Supplied data: Begin

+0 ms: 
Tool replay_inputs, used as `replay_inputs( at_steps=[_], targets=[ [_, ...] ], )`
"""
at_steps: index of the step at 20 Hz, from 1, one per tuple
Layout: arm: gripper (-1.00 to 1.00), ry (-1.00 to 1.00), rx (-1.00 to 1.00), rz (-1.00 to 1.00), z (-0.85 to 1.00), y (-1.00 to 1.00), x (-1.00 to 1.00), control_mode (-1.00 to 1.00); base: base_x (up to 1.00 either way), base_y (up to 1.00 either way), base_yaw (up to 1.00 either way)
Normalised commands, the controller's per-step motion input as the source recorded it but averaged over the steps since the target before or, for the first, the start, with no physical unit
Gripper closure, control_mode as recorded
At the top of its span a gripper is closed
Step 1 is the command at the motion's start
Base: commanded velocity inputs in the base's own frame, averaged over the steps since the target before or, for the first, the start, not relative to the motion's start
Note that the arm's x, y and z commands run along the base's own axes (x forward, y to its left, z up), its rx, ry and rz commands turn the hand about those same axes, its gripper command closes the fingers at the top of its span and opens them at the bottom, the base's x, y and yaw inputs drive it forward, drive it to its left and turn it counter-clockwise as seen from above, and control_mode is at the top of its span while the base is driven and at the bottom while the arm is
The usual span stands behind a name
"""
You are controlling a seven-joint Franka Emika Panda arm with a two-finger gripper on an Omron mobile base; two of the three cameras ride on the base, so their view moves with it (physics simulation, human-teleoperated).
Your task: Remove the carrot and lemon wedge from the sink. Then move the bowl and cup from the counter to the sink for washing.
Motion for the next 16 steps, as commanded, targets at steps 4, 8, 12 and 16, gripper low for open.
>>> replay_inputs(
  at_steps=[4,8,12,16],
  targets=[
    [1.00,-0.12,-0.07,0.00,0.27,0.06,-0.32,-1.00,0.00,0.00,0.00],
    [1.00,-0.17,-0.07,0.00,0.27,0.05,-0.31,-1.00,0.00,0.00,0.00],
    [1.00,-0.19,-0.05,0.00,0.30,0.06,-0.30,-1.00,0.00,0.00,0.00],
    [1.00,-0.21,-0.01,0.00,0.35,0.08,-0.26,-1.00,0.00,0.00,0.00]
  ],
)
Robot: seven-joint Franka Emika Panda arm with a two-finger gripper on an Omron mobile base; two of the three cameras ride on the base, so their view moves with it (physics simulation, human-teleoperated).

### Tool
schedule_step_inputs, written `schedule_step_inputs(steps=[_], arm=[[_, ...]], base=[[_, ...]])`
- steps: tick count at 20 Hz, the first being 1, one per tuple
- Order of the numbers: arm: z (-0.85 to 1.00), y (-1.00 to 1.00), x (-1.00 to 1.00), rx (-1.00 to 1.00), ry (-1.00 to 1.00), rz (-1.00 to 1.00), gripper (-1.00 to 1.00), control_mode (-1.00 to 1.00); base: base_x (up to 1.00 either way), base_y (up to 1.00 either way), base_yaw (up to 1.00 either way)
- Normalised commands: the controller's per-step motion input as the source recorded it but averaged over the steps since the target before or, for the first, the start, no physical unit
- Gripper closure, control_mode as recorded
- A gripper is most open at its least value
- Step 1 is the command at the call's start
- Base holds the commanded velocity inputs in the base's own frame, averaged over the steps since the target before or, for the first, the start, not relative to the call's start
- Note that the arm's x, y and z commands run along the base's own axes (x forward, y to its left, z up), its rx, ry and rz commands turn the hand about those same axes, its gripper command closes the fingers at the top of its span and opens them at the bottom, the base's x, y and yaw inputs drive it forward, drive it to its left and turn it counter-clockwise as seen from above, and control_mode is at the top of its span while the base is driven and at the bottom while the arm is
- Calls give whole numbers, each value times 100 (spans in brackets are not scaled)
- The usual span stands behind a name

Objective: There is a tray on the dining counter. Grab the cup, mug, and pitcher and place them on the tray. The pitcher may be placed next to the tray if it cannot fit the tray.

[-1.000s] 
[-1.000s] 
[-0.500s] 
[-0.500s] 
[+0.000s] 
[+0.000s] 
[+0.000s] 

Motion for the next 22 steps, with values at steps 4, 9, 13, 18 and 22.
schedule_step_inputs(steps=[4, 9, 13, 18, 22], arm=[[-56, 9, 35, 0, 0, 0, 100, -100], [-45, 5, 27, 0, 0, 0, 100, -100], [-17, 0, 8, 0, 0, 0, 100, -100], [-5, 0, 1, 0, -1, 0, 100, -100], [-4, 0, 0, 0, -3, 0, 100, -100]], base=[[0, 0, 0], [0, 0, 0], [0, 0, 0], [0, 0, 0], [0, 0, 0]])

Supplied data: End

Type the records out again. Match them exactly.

**Written solution**
+0 ms: 
Tool replay_inputs, used as `replay_inputs( at_steps=[_], targets=[ [_, ...] ], )`
"""
at_steps: index of the step at 20 Hz, from 1, one per tuple
Layout: arm: gripper (-1.00 to 1.00), ry (-1.00 to 1.00), rx (-1.00 to 1.00), rz (-1.00 to 1.00), z (-0.85 to 1.00), y (-1.00 to 1.00), x (-1.00 to 1.00), control_mode (-1.00 to 1.00); base: base_x (up to 1.00 either way), base_y (up to 1.00 either way), base_yaw (up to 1.00 either way)
Normalised commands, the controller's per-step motion input as the source recorded it but averaged over the steps since the target before or, for the first, the start, with no physical unit
Gripper closure, control_mode as recorded
At the top of its span a gripper is closed
Step 1 is the command at the motion's start
Base: commanded velocity inputs in the base's own frame, averaged over the steps since the target before or, for the first, the start, not relative to the motion's start
Note that the arm's x, y and z commands run along the base's own axes (x forward, y to its left, z up), its rx, ry and rz commands turn the hand about those same axes, its gripper command closes the fingers at the top of its span and opens them at the bottom, the base's x, y and yaw inputs drive it forward, drive it to its left and turn it counter-clockwise as seen from above, and control_mode is at the top of its span while the base is driven and at the bottom while the arm is
The usual span stands behind a name
"""
You are controlling a seven-joint Franka Emika Panda arm with a two-finger gripper on an Omron mobile base; two of the three cameras ride on the base, so their view moves with it (physics simulation, human-teleoperated).
Your task: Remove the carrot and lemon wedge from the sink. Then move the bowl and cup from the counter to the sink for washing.
Motion for the next 16 steps, as commanded, targets at steps 4, 8, 12 and 16, gripper low for open.
>>> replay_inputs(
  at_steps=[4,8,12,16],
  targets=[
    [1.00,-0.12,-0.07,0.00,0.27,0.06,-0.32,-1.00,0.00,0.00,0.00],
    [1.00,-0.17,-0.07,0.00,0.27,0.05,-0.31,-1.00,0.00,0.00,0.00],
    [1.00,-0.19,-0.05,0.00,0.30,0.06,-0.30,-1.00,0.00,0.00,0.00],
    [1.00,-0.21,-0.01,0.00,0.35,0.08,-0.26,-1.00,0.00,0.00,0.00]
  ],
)
Robot: seven-joint Franka Emika Panda arm with a two-finger gripper on an Omron mobile base; two of the three cameras ride on the base, so their view moves with it (physics simulation, human-teleoperated).

### Tool
schedule_step_inputs, written `schedule_step_inputs(steps=[_], arm=[[_, ...]], base=[[_, ...]])`
- steps: tick count at 20 Hz, the first being 1, one per tuple
- Order of the numbers: arm: z (-0.85 to 1.00), y (-1.00 to 1.00), x (-1.00 to 1.00), rx (-1.00 to 1.00), ry (-1.00 to 1.00), rz (-1.00 to 1.00), gripper (-1.00 to 1.00), control_mode (-1.00 to 1.00); base: base_x (up to 1.00 either way), base_y (up to 1.00 either way), base_yaw (up to 1.00 either way)
- Normalised commands: the controller's per-step motion input as the source recorded it but averaged over the steps since the target before or, for the first, the start, no physical unit
- Gripper closure, control_mode as recorded
- A gripper is most open at its least value
- Step 1 is the command at the call's start
- Base holds the commanded velocity inputs in the base's own frame, averaged over the steps since the target before or, for the first, the start, not relative to the call's start
- Note that the arm's x, y and z commands run along the base's own axes (x forward, y to its left, z up), its rx, ry and rz commands turn the hand about those same axes, its gripper command closes the fingers at the top of its span and opens them at the bottom, the base's x, y and yaw inputs drive it forward, drive it to its left and turn it counter-clockwise as seen from above, and control_mode is at the top of its span while the base is driven and at the bottom while the arm is
- Calls give whole numbers, each value times 100 (spans in brackets are not scaled)
- The usual span stands behind a name

Objective: There is a tray on the dining counter. Grab the cup, mug, and pitcher and place them on the tray. The pitcher may be placed next to the tray if it cannot fit the tray.

[-1.000s] 
[-1.000s] 
[-0.500s] 
[-0.500s] 
[+0.000s] 
[+0.000s] 
[+0.000s] 

Motion for the next 22 steps, with values at steps 4, 9, 13, 18 and 22.
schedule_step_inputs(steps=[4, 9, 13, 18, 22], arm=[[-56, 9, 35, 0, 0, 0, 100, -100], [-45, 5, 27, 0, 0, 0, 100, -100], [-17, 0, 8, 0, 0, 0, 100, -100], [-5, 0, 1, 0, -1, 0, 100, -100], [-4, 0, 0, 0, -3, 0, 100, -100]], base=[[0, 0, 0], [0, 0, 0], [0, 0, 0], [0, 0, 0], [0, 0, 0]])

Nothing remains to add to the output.